Research beyond silos: How CAIA is accelerating the fight against cancer

Every individual’s journey through the healthcare system represents a wealth of data. There’s a unique story in every test, scan, or treatment a patient receives. Rightfully, this data is closely safeguarded by healthcare institutions and is bound by essential privacy and regulatory guidelines. Unlocking clues in this data is one of the great opportunities in modern healthcare. AI has the potential to help, but only if it can learn from the experiences of millions. While each institution can build AI models from its own patients’ experiences, truly unique insights and patterns emerge only when millions of these stories are brought together.

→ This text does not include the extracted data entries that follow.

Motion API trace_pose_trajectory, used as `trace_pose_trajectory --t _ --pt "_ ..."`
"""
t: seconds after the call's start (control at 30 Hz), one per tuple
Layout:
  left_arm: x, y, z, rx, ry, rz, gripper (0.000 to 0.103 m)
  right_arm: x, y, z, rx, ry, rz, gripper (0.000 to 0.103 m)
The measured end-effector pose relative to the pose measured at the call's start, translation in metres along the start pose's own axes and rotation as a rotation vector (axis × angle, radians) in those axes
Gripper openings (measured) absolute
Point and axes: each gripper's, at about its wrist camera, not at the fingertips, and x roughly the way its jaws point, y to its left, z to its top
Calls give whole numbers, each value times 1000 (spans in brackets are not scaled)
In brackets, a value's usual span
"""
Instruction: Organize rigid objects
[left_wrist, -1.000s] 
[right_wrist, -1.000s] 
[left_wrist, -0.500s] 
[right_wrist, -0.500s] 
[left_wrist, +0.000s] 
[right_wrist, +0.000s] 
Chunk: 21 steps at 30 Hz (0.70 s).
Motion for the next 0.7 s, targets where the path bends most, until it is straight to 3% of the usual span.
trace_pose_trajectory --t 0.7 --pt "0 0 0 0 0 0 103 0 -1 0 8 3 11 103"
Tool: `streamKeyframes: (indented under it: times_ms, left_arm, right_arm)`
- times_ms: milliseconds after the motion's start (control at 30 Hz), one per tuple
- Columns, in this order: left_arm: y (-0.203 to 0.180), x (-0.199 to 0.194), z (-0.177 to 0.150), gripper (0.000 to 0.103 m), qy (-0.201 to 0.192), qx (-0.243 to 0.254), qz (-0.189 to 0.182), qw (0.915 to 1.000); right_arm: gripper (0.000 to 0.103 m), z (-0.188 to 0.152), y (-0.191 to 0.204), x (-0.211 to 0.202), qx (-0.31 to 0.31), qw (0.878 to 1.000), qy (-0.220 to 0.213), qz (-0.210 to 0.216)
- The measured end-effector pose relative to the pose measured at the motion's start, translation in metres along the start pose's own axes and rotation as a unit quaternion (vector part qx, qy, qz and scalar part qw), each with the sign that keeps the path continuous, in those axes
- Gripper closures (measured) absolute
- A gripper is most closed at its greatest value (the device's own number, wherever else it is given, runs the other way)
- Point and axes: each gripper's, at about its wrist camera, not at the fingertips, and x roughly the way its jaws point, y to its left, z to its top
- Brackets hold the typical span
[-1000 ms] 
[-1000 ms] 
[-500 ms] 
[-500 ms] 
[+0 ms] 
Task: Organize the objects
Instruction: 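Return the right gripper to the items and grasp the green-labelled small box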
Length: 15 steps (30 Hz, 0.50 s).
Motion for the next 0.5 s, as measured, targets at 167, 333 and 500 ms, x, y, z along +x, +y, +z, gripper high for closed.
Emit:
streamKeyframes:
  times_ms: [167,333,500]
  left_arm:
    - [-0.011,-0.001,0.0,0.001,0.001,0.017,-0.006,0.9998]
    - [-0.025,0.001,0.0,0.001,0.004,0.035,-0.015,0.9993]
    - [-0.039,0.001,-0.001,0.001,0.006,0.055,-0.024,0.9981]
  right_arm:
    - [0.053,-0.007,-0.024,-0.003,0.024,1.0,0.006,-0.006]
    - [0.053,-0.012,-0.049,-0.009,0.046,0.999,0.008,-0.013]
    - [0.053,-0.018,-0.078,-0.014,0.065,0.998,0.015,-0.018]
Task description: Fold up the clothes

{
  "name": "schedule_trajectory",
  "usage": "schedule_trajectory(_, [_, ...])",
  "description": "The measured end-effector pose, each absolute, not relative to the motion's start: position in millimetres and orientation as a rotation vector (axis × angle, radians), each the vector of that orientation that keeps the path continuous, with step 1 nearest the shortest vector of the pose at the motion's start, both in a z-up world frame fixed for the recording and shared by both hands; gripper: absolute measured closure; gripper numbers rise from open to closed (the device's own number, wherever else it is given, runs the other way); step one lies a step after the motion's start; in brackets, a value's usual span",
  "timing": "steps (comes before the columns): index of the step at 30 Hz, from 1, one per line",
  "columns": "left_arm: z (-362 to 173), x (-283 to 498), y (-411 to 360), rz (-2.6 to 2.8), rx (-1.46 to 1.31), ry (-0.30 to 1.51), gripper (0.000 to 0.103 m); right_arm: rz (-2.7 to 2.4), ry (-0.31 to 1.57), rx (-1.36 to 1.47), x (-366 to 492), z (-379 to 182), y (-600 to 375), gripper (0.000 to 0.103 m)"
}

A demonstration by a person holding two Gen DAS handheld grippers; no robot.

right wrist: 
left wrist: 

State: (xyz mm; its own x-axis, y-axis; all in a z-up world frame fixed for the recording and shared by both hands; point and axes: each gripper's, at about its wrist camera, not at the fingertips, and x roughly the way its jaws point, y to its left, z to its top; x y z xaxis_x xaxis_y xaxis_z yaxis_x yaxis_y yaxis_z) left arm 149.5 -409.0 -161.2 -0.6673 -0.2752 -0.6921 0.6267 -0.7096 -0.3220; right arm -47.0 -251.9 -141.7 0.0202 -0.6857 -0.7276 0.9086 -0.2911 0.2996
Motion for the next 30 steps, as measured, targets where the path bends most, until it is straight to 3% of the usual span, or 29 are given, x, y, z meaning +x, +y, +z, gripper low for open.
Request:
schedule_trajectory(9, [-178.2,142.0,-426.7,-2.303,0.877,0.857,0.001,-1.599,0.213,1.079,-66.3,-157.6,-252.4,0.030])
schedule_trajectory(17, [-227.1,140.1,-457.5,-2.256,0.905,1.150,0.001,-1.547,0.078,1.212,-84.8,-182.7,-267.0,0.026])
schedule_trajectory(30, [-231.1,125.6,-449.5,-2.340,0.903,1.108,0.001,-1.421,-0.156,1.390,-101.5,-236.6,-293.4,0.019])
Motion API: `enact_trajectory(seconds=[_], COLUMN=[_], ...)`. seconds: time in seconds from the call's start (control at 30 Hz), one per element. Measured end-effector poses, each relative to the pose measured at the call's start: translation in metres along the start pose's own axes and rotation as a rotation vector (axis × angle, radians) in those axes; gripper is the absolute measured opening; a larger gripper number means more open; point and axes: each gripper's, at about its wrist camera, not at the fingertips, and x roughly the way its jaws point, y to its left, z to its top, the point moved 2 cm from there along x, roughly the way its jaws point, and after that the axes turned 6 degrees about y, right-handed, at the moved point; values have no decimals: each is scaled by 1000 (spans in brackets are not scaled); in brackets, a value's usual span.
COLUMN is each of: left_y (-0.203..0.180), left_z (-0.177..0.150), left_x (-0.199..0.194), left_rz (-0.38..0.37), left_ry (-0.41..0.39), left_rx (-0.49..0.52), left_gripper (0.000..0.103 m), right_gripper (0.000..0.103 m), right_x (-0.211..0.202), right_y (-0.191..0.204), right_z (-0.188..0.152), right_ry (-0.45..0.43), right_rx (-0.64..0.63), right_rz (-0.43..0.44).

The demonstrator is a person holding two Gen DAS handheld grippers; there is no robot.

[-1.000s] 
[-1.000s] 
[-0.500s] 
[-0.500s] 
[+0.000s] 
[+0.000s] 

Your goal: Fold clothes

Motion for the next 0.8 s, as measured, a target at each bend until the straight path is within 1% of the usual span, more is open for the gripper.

These were the ideas that led to the formation of the Cancer AI Alliance (CAIA) in 2024. Four cancer centers joined forces with AI technology leaders to explore how researchers can collaborate across institutional silos while protecting patient privacy. CAIA’s goal is to accelerate the pace of cancer discovery tenfold by building a platform that allows researchers to securely share data and build AI models that will ultimately help diagnose, treat, and cure cancer.

How can some of the world’s leading cancer centers collaborate with technology pioneers who are aggressively competing to build the most powerful AI systems?

Text on a blue background with the Cancer AI Alliance Logo. Text reads: an alliance of this scale is possible because everyone involved is motivated by a single unifying idea cancer is nonpartisan—it touches us all.

An alliance built on trust

The idea of combining insights from the nation's top cancer centers was the first challenge that needed to be solved. Jeff Leek, who spearheaded early efforts to form the alliance, explains that when researchers have an idea and try to test a hypothesis, there is a massive amount of initial work involved. “It's all the build-up. It's getting a group of people together, it's getting the legal agreements in place. All of that groundwork is like the iceberg underneath the water,” says Jeff. That "iceberg" means that negotiating a single data-sharing agreement could take two to three years, dramatically slowing the pace of discovery.

CAIA came together in months rather than years through direct outreach to trusted colleagues. When the idea for an alliance between leading cancer centers came about, Jeff began making phone calls to data and scientific leaders at the cancer centers that now make up CAIA. At the same time, CAIA's early advisory board members reached out to their friends and counterparts at the world's leading technology companies, bringing them into the fold.

Bringing together experts in cancer research, data infrastructure, high-performance computing, and AI, CAIA focused on making data available across institutions for AI modeling without compromising patient privacy or other legal and regulatory restrictions.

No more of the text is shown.